## Dataset content
------------------------------
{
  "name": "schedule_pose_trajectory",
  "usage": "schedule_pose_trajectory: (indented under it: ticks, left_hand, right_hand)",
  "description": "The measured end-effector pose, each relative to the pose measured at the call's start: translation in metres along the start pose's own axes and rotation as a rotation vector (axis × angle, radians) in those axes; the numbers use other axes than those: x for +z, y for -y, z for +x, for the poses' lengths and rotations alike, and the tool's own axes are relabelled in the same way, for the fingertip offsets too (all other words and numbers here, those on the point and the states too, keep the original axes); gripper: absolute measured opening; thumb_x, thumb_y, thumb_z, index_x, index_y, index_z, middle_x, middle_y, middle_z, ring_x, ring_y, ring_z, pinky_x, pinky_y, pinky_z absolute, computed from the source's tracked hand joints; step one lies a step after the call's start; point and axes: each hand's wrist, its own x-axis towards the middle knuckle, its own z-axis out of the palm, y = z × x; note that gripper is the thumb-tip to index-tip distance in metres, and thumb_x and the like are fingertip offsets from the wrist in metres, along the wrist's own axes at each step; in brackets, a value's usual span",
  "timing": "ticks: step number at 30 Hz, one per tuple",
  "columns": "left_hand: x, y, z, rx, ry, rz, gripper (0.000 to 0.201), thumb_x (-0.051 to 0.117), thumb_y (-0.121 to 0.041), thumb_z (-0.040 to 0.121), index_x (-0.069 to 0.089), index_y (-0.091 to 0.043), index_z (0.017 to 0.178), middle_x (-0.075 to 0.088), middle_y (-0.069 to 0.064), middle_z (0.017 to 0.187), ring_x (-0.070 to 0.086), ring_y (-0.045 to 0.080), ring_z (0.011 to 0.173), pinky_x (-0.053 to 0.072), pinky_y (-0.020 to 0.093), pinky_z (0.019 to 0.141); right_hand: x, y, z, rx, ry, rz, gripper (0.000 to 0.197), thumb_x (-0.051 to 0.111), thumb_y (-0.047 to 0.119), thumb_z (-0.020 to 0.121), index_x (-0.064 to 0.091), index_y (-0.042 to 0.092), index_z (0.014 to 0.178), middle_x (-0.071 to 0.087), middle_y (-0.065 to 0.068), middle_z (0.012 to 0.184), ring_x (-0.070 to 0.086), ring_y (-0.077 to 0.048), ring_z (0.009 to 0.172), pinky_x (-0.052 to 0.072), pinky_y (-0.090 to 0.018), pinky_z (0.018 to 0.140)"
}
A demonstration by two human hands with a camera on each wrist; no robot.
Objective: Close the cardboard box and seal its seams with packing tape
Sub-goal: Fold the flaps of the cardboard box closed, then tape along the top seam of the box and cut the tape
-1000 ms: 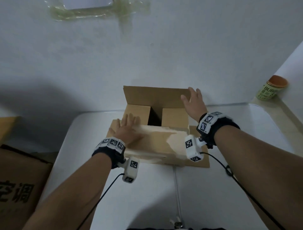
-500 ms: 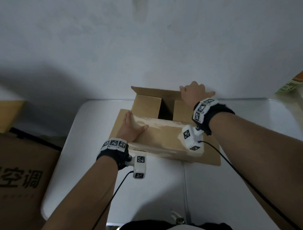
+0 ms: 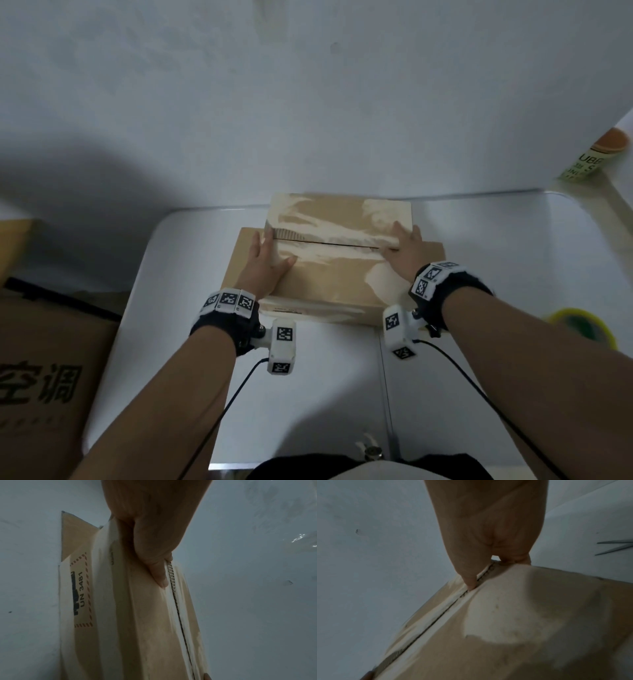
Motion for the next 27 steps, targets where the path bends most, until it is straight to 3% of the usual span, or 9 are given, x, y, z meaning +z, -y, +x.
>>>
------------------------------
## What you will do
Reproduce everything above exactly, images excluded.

## Answer to this problem
{
  "name": "schedule_pose_trajectory",
  "usage": "schedule_pose_trajectory: (indented under it: ticks, left_hand, right_hand)",
  "description": "The measured end-effector pose, each relative to the pose measured at the call's start: translation in metres along the start pose's own axes and rotation as a rotation vector (axis × angle, radians) in those axes; the numbers use other axes than those: x for +z, y for -y, z for +x, for the poses' lengths and rotations alike, and the tool's own axes are relabelled in the same way, for the fingertip offsets too (all other words and numbers here, those on the point and the states too, keep the original axes); gripper: absolute measured opening; thumb_x, thumb_y, thumb_z, index_x, index_y, index_z, middle_x, middle_y, middle_z, ring_x, ring_y, ring_z, pinky_x, pinky_y, pinky_z absolute, computed from the source's tracked hand joints; step one lies a step after the call's start; point and axes: each hand's wrist, its own x-axis towards the middle knuckle, its own z-axis out of the palm, y = z × x; note that gripper is the thumb-tip to index-tip distance in metres, and thumb_x and the like are fingertip offsets from the wrist in metres, along the wrist's own axes at each step; in brackets, a value's usual span",
  "timing": "ticks: step number at 30 Hz, one per tuple",
  "columns": "left_hand: x, y, z, rx, ry, rz, gripper (0.000 to 0.201), thumb_x (-0.051 to 0.117), thumb_y (-0.121 to 0.041), thumb_z (-0.040 to 0.121), index_x (-0.069 to 0.089), index_y (-0.091 to 0.043), index_z (0.017 to 0.178), middle_x (-0.075 to 0.088), middle_y (-0.069 to 0.064), middle_z (0.017 to 0.187), ring_x (-0.070 to 0.086), ring_y (-0.045 to 0.080), ring_z (0.011 to 0.173), pinky_x (-0.053 to 0.072), pinky_y (-0.020 to 0.093), pinky_z (0.019 to 0.141); right_hand: x, y, z, rx, ry, rz, gripper (0.000 to 0.197), thumb_x (-0.051 to 0.111), thumb_y (-0.047 to 0.119), thumb_z (-0.020 to 0.121), index_x (-0.064 to 0.091), index_y (-0.042 to 0.092), index_z (0.014 to 0.178), middle_x (-0.071 to 0.087), middle_y (-0.065 to 0.068), middle_z (0.012 to 0.184), ring_x (-0.070 to 0.086), ring_y (-0.077 to 0.048), ring_z (0.009 to 0.172), pinky_x (-0.052 to 0.072), pinky_y (-0.090 to 0.018), pinky_z (0.018 to 0.140)"
}
A demonstration by two human hands with a camera on each wrist; no robot.
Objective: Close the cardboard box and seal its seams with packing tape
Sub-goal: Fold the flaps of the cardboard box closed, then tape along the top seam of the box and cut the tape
-1000 ms: 
-500 ms: 
+0 ms: 
Motion for the next 27 steps, targets where the path bends most, until it is straight to 3% of the usual span, or 9 are given, x, y, z meaning +z, -y, +x.
>>>

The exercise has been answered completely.